Check every line of the material below for the string "unit", and return the ones that have it.
****************
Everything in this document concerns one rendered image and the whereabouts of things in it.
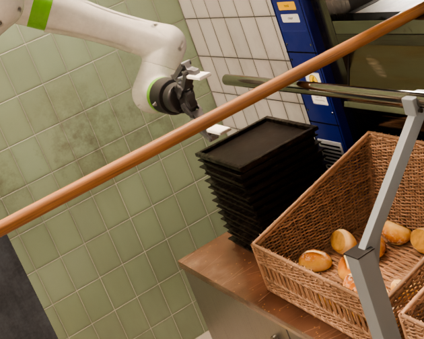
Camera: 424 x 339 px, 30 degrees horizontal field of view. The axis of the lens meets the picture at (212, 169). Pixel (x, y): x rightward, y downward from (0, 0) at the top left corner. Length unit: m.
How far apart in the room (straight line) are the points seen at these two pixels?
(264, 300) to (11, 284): 0.68
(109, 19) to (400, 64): 0.76
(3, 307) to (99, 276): 0.87
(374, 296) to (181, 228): 1.69
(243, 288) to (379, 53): 0.76
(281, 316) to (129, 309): 1.13
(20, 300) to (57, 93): 0.90
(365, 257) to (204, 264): 1.09
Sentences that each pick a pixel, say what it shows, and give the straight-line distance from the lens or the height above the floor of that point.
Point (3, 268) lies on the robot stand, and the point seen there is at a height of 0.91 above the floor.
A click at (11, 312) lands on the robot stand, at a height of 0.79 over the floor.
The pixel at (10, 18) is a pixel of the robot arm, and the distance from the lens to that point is 1.88.
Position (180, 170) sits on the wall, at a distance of 3.08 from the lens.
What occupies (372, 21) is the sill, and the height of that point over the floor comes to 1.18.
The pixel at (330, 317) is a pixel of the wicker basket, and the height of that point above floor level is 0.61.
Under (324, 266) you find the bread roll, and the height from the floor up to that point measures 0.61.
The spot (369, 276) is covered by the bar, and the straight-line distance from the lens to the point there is 1.51.
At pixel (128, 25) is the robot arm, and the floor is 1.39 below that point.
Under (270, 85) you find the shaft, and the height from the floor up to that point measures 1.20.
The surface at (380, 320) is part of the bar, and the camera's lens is 1.56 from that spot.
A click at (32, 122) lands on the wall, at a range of 2.84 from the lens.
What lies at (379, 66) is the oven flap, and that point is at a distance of 2.21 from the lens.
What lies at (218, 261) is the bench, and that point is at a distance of 2.49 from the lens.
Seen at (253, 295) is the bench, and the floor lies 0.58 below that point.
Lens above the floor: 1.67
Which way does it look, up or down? 20 degrees down
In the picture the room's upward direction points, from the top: 21 degrees counter-clockwise
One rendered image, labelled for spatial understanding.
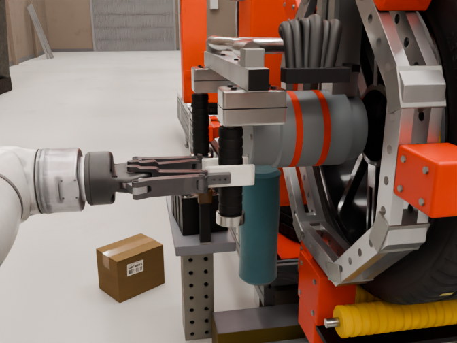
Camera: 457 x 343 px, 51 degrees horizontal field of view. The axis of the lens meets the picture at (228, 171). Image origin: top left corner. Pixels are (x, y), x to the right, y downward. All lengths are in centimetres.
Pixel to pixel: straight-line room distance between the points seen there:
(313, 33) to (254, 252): 53
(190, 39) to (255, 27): 193
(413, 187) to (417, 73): 15
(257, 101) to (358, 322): 46
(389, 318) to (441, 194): 39
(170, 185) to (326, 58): 27
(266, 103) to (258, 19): 66
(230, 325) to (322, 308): 63
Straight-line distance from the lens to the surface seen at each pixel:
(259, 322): 159
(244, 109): 66
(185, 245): 134
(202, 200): 129
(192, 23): 322
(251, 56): 66
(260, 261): 106
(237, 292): 199
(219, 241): 136
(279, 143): 83
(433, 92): 68
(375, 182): 96
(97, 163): 66
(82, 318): 192
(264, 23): 131
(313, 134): 83
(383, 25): 72
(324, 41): 69
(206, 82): 99
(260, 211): 101
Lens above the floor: 104
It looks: 17 degrees down
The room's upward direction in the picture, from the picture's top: straight up
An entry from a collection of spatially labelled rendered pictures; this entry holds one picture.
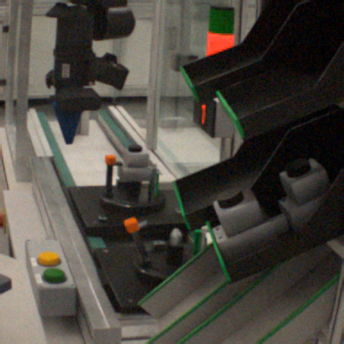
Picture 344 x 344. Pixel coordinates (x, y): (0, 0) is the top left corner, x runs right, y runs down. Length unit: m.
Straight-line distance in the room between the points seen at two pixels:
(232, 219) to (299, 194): 0.08
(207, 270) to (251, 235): 0.28
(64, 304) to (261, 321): 0.45
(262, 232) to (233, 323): 0.18
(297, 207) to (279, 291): 0.17
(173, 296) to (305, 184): 0.36
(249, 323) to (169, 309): 0.19
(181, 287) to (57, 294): 0.27
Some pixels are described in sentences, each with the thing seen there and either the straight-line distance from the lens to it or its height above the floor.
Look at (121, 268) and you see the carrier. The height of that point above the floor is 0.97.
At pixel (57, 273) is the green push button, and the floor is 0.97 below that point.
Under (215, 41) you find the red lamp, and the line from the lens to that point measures 1.45.
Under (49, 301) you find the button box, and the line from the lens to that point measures 1.33.
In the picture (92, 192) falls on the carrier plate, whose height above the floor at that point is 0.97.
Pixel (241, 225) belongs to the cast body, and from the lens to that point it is 0.86.
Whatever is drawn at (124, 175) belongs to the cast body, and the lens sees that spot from 1.63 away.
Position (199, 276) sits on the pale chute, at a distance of 1.14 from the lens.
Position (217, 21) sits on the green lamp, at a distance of 1.45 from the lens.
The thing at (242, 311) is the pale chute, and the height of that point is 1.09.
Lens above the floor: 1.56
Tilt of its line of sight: 18 degrees down
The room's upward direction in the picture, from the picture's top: 3 degrees clockwise
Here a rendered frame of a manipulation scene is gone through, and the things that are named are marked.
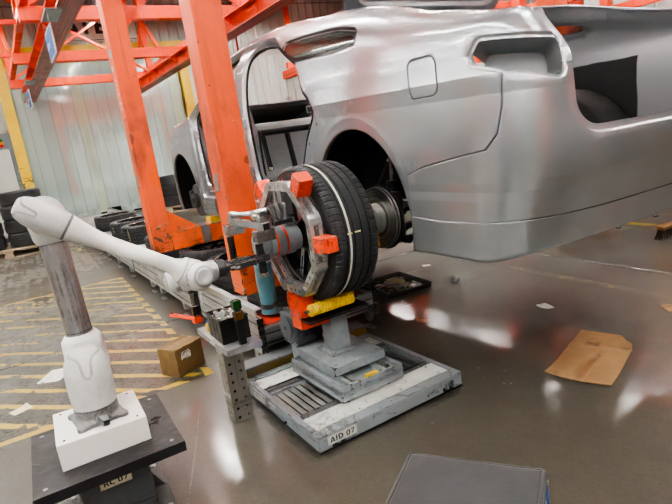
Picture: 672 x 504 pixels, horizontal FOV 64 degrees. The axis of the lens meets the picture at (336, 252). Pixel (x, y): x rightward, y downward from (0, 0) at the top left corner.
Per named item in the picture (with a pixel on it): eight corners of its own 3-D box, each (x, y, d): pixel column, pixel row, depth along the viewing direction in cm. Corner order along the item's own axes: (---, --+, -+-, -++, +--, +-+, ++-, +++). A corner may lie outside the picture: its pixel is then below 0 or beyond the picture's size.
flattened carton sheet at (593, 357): (637, 342, 285) (637, 336, 285) (611, 387, 245) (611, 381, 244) (578, 334, 304) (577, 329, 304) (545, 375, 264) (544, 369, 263)
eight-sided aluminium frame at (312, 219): (334, 300, 241) (316, 180, 229) (321, 304, 237) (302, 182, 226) (280, 281, 286) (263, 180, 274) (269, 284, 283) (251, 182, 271)
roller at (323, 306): (360, 302, 264) (358, 291, 262) (308, 319, 249) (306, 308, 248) (353, 300, 269) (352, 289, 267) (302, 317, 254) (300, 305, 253)
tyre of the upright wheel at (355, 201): (370, 313, 266) (389, 194, 230) (330, 328, 254) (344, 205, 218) (304, 248, 310) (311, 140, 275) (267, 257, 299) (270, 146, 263)
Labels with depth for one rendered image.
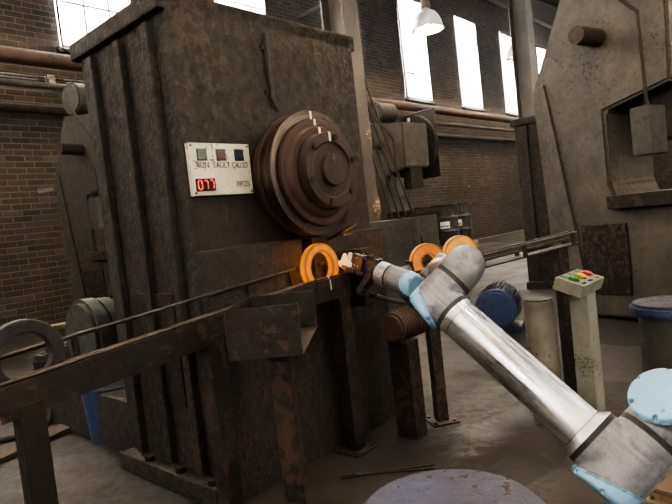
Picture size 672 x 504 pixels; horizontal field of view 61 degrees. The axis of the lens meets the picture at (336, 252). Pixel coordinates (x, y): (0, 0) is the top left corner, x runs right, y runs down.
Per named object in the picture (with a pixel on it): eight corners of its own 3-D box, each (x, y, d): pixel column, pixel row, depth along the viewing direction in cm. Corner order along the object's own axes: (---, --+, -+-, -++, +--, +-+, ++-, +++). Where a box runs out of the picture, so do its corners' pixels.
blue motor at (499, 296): (475, 338, 398) (470, 289, 396) (485, 321, 450) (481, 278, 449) (521, 337, 386) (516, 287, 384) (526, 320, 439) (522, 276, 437)
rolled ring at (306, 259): (336, 240, 226) (330, 241, 229) (302, 245, 213) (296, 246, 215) (341, 286, 227) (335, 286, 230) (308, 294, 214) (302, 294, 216)
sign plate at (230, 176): (190, 196, 193) (184, 143, 192) (250, 193, 212) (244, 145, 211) (194, 195, 191) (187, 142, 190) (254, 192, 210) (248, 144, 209)
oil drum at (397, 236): (350, 322, 512) (339, 224, 508) (389, 310, 556) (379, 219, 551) (403, 325, 472) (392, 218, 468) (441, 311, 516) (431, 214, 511)
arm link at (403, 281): (414, 302, 210) (404, 291, 203) (388, 292, 218) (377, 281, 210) (426, 281, 212) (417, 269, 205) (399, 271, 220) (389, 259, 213)
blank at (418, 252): (405, 247, 245) (408, 247, 242) (438, 239, 249) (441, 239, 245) (413, 282, 246) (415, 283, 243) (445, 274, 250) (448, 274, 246)
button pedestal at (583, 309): (562, 433, 222) (547, 277, 218) (583, 413, 239) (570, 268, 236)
****************
-- Your response --
Camera: 424 x 339 px, 30 degrees horizontal field of view. The axis of the lens meets the picture at (212, 169). Pixel (x, y): x rightward, y downward from (0, 0) at the top left corner. Length unit: m.
Picture 344 x 344. Pixel coordinates (x, y): (0, 0) is the top left corner, x runs right, y runs down. Length unit: m.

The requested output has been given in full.